■ WHAT YOU NEED TO DO ■
Please list all lines of the material below in which the string "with" occurs.
########################################
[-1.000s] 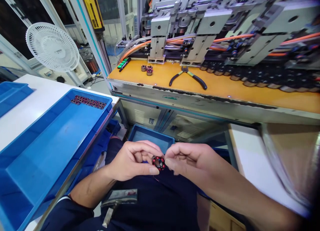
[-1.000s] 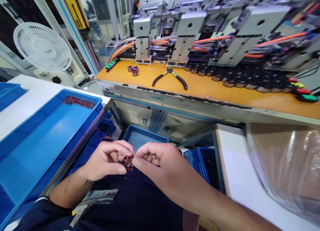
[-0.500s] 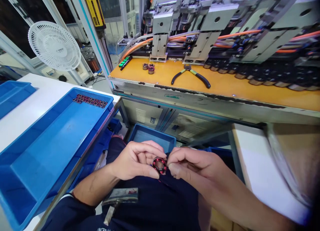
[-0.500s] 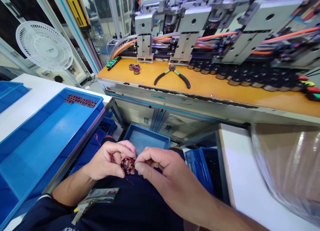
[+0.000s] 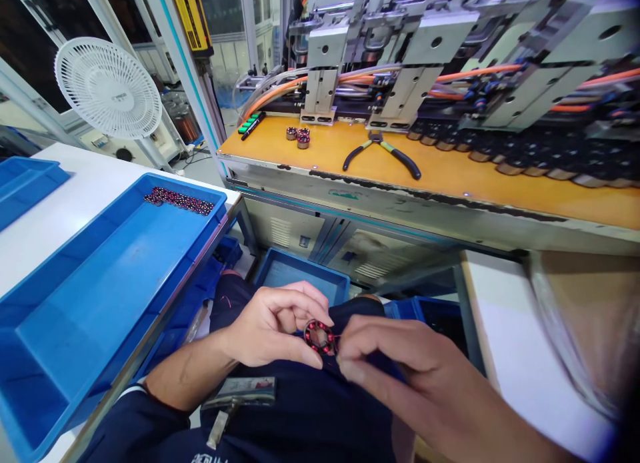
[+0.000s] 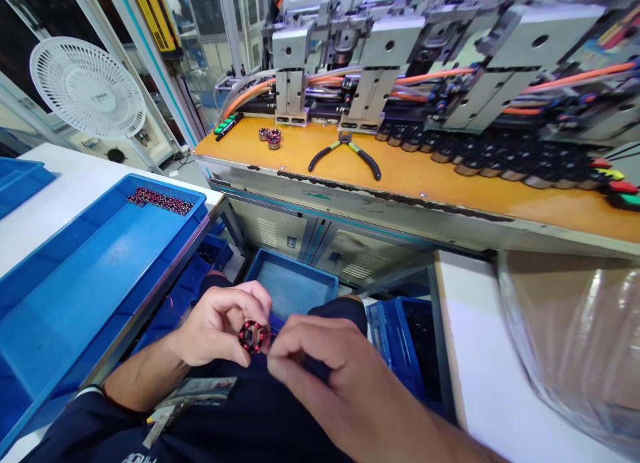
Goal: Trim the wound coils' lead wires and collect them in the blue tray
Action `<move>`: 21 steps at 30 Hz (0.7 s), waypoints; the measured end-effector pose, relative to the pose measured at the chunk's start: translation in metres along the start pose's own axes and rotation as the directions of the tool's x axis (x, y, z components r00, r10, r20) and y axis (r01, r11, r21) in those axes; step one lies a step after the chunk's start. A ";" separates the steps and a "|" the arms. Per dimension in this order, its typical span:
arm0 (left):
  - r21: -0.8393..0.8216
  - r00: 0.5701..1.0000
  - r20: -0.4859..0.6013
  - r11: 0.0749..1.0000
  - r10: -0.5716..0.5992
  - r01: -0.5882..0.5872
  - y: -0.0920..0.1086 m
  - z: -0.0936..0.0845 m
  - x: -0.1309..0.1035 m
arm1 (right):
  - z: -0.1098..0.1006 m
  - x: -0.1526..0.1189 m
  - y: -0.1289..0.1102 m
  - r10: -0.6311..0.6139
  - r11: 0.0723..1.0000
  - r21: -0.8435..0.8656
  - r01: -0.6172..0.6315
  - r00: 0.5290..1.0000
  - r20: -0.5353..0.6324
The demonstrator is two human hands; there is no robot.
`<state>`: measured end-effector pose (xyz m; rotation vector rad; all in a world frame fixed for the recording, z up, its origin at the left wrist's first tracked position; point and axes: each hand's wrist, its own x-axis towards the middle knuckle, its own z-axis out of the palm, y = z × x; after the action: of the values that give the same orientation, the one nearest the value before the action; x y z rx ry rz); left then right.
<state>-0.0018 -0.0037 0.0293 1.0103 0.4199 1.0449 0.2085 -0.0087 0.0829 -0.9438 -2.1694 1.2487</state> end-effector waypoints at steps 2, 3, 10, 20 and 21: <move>-0.047 0.999 -0.005 0.998 -0.046 0.045 0.001 0.000 0.000 | -0.006 -0.002 0.003 -0.164 0.974 -0.162 0.157 0.986 -0.030; -0.080 0.997 0.001 0.994 -0.071 0.071 0.001 0.000 0.000 | -0.008 -0.003 0.005 -0.252 0.939 -0.263 0.223 0.964 -0.081; -0.301 0.974 0.128 0.928 -0.188 0.219 -0.007 0.000 0.003 | -0.002 0.010 0.008 -0.566 0.758 -0.481 0.441 0.811 -0.148; -0.291 0.971 0.078 0.927 -0.225 0.238 -0.012 -0.002 0.002 | -0.006 0.018 0.004 -0.598 0.742 -0.472 0.475 0.788 -0.147; -0.283 0.973 0.077 0.931 -0.220 0.232 -0.011 -0.002 0.003 | -0.004 0.018 0.005 -0.597 0.744 -0.477 0.467 0.786 -0.162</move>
<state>0.0038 -0.0017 0.0191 0.7020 0.3264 0.8451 0.2012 0.0086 0.0815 -0.5250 -2.2488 0.3361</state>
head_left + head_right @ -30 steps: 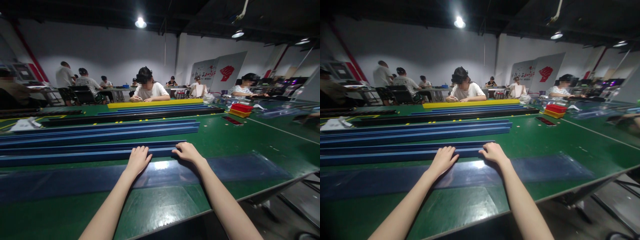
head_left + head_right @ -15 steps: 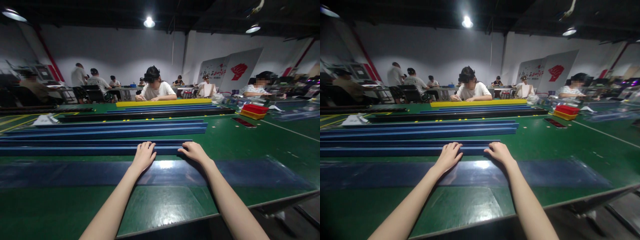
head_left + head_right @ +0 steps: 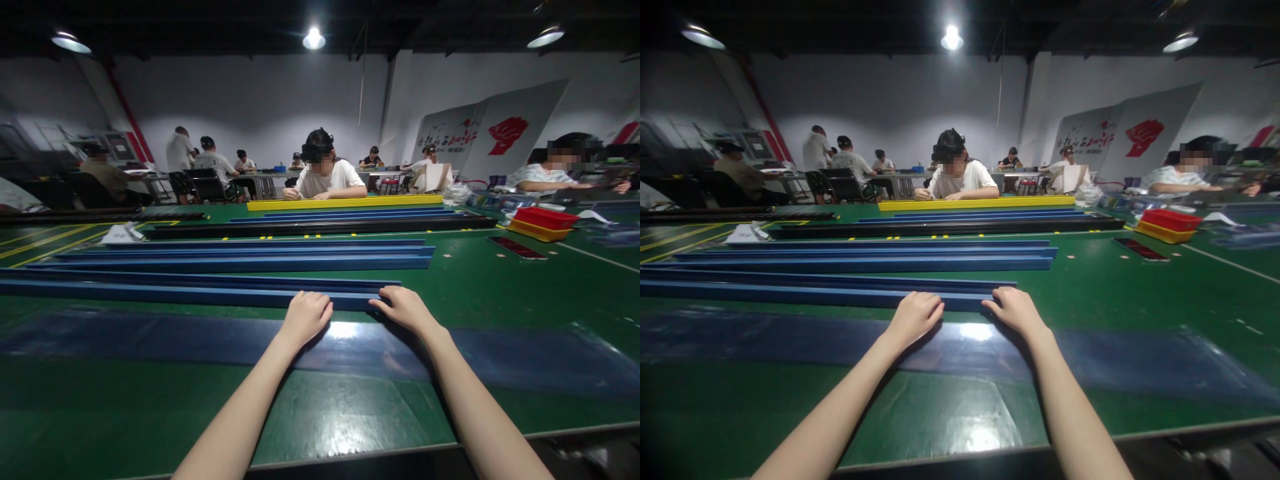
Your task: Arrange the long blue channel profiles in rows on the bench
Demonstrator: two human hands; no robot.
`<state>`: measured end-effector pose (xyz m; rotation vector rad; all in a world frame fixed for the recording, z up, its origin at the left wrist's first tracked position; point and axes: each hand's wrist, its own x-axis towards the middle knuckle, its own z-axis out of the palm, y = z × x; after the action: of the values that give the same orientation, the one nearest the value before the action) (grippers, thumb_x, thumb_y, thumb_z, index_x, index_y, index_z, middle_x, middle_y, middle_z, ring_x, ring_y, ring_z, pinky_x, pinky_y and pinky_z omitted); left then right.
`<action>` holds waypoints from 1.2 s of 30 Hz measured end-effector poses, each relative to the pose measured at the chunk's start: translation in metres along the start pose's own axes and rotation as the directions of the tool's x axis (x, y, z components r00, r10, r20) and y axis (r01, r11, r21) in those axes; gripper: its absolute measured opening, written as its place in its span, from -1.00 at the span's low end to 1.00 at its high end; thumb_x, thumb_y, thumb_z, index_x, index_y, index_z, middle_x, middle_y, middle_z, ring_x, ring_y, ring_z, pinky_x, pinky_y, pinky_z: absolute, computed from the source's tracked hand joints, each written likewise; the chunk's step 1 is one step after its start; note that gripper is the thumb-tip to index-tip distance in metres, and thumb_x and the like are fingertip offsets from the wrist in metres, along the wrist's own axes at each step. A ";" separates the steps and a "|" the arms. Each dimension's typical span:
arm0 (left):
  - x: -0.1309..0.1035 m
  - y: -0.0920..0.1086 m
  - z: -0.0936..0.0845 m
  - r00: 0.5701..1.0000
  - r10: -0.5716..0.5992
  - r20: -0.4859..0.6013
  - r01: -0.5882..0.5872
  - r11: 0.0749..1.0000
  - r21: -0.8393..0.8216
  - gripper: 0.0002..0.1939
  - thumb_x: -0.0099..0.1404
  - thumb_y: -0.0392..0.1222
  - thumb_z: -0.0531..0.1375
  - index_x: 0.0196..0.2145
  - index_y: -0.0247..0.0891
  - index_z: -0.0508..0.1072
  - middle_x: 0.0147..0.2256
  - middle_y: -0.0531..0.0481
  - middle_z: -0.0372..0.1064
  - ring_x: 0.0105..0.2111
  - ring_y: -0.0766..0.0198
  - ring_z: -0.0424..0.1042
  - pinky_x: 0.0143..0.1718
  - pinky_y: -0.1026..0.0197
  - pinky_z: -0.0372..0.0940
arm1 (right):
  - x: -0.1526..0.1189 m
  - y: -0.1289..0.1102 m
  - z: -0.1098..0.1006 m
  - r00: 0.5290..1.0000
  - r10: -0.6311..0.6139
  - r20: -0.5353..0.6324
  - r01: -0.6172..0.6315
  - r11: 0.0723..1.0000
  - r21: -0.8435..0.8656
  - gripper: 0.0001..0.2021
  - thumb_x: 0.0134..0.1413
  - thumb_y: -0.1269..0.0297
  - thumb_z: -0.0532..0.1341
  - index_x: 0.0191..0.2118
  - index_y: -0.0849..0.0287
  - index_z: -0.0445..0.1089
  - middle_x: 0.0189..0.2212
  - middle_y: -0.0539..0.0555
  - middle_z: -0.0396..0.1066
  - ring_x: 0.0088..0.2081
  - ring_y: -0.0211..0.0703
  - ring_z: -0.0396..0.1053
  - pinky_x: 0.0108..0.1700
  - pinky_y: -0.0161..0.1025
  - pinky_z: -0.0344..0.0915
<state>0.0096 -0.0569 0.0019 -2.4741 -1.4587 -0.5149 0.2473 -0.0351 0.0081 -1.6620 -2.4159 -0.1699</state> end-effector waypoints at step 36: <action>0.001 0.016 0.014 0.984 -0.086 0.158 0.080 0.996 0.045 -0.62 0.35 -0.07 -0.17 -0.33 -0.28 0.37 -0.44 -0.13 0.42 -0.40 0.17 0.42 -0.42 0.24 0.19 | 0.000 -0.007 -0.007 1.000 0.007 0.013 -0.007 1.000 -0.020 -0.65 0.15 0.06 -0.02 -0.36 0.17 0.40 -0.33 0.11 0.46 -0.26 -0.14 0.38 -0.35 -0.33 0.09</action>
<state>0.0272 -0.0586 -0.0106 -2.4830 -1.6213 -0.3051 0.2412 -0.0397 0.0153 -1.6851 -2.4249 -0.1825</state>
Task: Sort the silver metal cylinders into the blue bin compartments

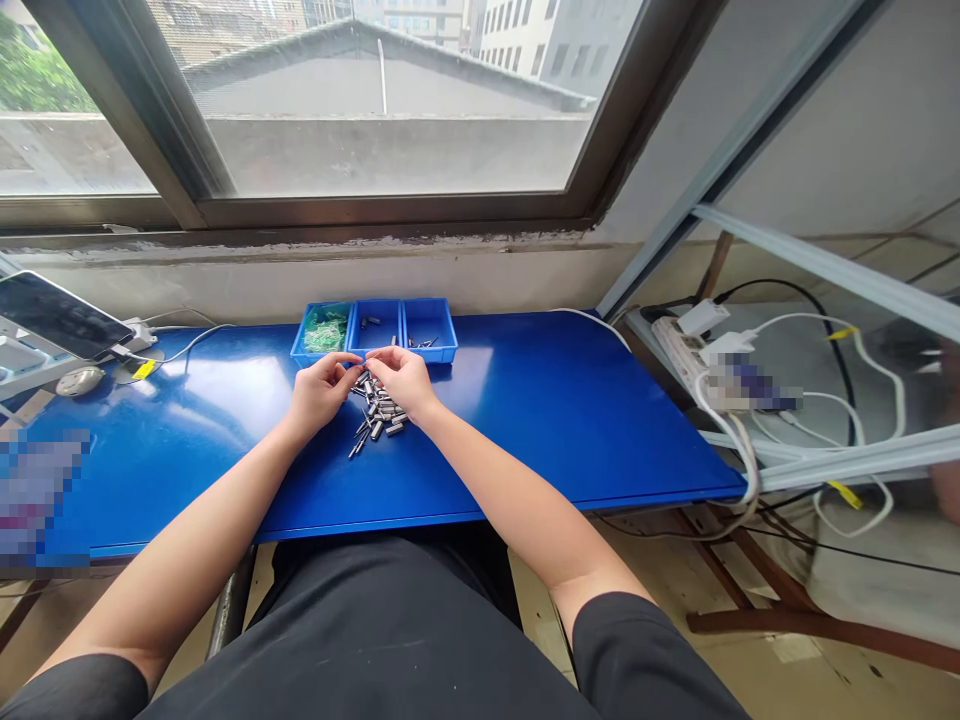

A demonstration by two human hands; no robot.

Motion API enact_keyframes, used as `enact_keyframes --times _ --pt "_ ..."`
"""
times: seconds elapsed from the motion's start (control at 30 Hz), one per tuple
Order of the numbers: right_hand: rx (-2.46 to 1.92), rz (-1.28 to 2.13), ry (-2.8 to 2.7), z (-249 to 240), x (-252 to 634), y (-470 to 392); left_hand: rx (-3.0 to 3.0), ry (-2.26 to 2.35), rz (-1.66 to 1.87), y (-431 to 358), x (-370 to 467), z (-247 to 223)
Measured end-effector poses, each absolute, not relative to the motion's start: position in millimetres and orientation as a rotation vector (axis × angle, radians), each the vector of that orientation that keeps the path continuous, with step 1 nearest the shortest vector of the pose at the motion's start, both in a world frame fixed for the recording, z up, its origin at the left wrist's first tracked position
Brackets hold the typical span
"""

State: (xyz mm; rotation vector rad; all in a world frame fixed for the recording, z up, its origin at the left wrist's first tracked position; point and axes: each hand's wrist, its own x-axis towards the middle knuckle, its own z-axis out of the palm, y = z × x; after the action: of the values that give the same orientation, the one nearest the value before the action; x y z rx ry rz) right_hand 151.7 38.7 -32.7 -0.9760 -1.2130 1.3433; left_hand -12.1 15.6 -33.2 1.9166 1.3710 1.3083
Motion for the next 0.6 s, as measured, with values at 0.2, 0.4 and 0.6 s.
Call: enact_keyframes --times 0.2,0.4,0.6 --pt "-0.962 1.410 -1.160 -31.2 150.5 38.3 1.932 1.392 1.269 15.8 -13.0 -32.3" --pt "-1.009 1.419 -1.195 -30.0 151.1 37.1 1.922 1.433 1.222 18.6 -14.1 -35.5" --pt "-1.021 1.400 -1.251 -28.7 152.9 36.0 1.872 1.393 1.203 18.7 -14.4 -33.1"
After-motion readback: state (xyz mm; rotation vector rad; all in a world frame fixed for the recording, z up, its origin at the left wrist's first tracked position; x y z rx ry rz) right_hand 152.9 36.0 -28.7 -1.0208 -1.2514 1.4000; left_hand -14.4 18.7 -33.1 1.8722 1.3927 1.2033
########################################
■ EXERCISE SOLUTION ■
Measured end-effector poses, each absolute, not relative to the motion's start: position in millimetres and orientation as a rotation vector (axis × angle, radians), each the vector of that orientation that keeps the path continuous, with step 1 nearest the shortest vector of the pose at the motion's start, both in a world frame fixed for the recording, z up, its origin at the left wrist's first tracked position
Motion for the next 0.6 s, as measured, with values at 0.2, 0.4 and 0.6 s.

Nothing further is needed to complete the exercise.